5.2. Monitoring and Optimizing Infrastructure
💡 First Principle: ML infrastructure costs scale with two dimensions simultaneously: compute intensity (GPUs are expensive) and data volume (more data means more storage and processing). Without active cost monitoring, ML workloads can generate surprise bills that dwarf the value the model produces. Observability isn't optional—it's the financial immune system of your ML platform.
What breaks without infrastructure monitoring? Consider a SageMaker endpoint auto-scaled for holiday traffic that never scales back down. Or a training job stuck in a retry loop, spinning up expensive GPU instances every hour. Or an EMR cluster running idle after the ETL job completes because nobody configured termination.
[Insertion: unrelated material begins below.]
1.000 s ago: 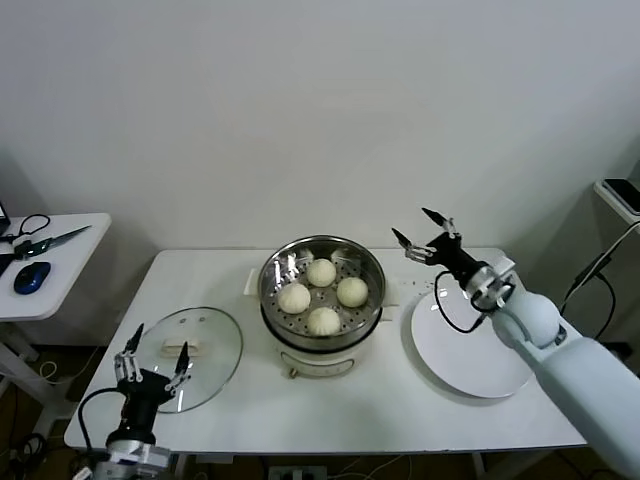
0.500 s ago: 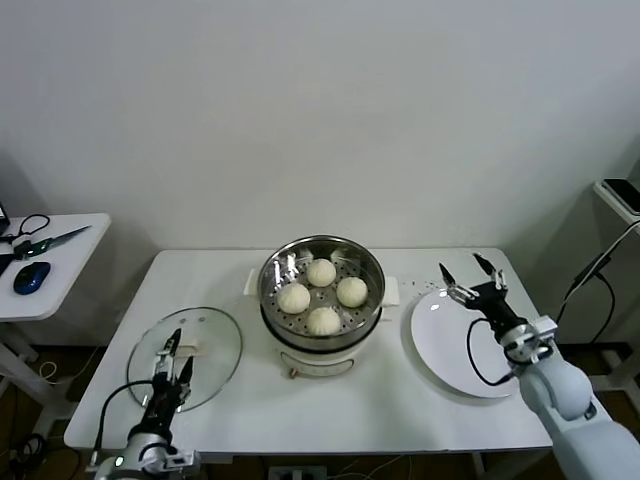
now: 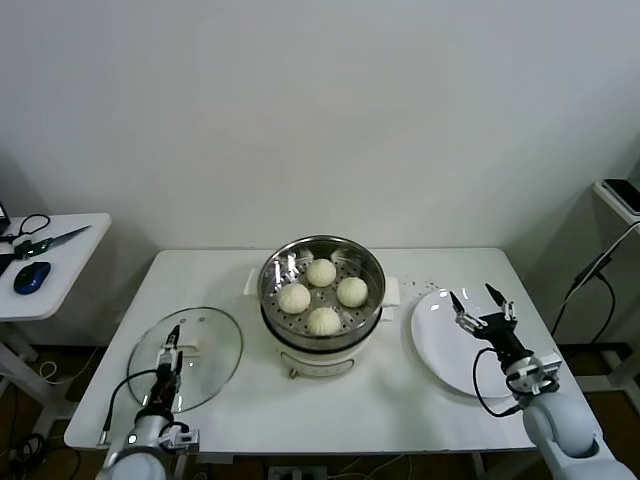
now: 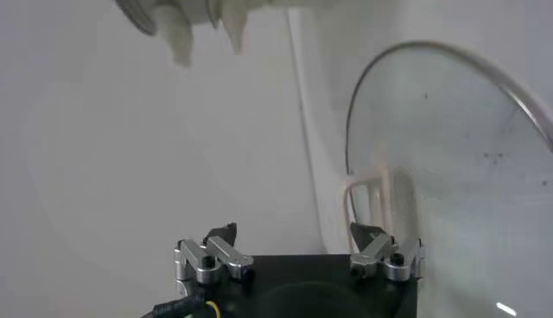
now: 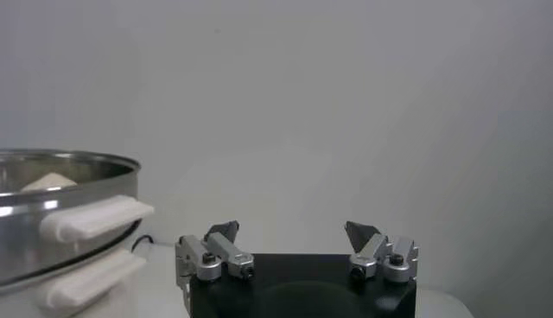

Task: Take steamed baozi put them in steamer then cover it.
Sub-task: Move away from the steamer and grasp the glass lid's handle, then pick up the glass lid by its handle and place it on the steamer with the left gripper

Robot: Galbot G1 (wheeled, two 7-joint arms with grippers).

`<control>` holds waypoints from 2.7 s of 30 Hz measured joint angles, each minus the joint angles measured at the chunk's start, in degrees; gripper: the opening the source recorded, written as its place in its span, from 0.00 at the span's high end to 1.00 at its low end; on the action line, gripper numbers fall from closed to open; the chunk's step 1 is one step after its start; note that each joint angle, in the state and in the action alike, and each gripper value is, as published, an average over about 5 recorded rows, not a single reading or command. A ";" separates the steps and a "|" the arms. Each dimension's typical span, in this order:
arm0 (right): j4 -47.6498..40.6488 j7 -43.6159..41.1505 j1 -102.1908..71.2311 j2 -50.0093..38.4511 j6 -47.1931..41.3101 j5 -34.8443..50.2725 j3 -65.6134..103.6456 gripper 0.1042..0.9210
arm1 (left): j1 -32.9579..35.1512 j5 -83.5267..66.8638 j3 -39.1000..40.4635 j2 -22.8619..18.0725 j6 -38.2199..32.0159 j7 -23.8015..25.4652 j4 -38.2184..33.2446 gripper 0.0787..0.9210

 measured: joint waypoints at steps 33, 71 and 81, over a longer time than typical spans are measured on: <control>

These aren't hypothetical—they're the most common cost overruns in ML systems, and the exam tests your ability to prevent them.
Think of ML infrastructure monitoring like the dashboard in a fleet management system. You're not just tracking whether individual vehicles are running—you're tracking fuel consumption per mile, idle time, maintenance schedules, and route efficiency. CloudWatch is your fleet dashboard, CloudTrail is your GPS log, and Cost Explorer is your fuel expense report.
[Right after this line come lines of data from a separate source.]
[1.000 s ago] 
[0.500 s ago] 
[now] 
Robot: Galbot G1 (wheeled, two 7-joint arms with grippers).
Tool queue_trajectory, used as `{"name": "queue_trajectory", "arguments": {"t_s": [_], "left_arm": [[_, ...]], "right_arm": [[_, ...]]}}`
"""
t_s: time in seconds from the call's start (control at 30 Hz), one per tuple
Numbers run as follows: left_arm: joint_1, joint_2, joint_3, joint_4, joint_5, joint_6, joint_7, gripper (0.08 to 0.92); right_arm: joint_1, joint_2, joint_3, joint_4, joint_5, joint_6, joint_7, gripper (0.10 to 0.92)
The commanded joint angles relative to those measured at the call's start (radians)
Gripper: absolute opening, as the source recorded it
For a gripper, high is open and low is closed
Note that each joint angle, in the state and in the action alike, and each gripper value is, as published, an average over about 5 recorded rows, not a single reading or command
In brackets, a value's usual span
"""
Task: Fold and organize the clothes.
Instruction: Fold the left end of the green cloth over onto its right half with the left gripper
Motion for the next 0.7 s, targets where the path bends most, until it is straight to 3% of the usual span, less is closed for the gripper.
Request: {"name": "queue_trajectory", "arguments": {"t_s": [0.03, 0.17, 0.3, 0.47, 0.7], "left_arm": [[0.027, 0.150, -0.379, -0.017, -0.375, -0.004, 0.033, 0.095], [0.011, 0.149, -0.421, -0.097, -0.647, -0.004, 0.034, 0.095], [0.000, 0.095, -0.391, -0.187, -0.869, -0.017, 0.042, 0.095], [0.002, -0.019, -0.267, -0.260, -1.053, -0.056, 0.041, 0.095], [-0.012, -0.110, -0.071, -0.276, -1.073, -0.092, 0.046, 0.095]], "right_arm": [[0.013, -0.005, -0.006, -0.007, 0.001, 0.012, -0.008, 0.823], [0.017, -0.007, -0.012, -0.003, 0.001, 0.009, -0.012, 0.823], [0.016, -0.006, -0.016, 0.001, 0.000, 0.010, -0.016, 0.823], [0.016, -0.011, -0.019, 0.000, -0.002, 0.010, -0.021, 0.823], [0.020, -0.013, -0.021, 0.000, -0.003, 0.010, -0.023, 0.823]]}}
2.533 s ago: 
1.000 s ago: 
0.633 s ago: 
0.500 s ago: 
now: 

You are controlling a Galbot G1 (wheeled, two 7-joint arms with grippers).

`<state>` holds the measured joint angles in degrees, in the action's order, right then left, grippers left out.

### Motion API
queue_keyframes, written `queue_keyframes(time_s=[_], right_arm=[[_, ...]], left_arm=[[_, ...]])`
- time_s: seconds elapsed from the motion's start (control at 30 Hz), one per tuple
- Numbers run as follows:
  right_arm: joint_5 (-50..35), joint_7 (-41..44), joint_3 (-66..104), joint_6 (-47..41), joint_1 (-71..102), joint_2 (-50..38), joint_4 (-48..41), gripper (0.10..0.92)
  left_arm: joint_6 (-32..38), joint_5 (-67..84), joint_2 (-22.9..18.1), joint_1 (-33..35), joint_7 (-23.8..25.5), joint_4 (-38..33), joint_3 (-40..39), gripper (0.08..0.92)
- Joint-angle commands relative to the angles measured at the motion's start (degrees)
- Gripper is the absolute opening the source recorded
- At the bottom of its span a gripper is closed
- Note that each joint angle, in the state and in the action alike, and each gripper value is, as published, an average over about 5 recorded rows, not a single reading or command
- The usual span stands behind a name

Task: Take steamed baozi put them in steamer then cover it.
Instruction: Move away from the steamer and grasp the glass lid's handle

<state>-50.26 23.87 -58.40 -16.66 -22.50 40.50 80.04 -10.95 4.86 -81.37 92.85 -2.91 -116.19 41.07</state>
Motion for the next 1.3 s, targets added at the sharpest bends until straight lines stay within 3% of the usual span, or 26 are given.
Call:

⚠️ Common Misconception: Spot Instances are always the cheapest option for ML training. Spot can save 60-90%, but if your training job doesn't support checkpointing and gets interrupted at 95% completion, you lose all progress and pay for the rerun. The exam tests whether you know that managed Spot training in SageMaker requires checkpointing to S3, and that jobs with short runtimes (<1 hour) benefit less because interruption risk per hour is constant but restart overhead is proportionally larger.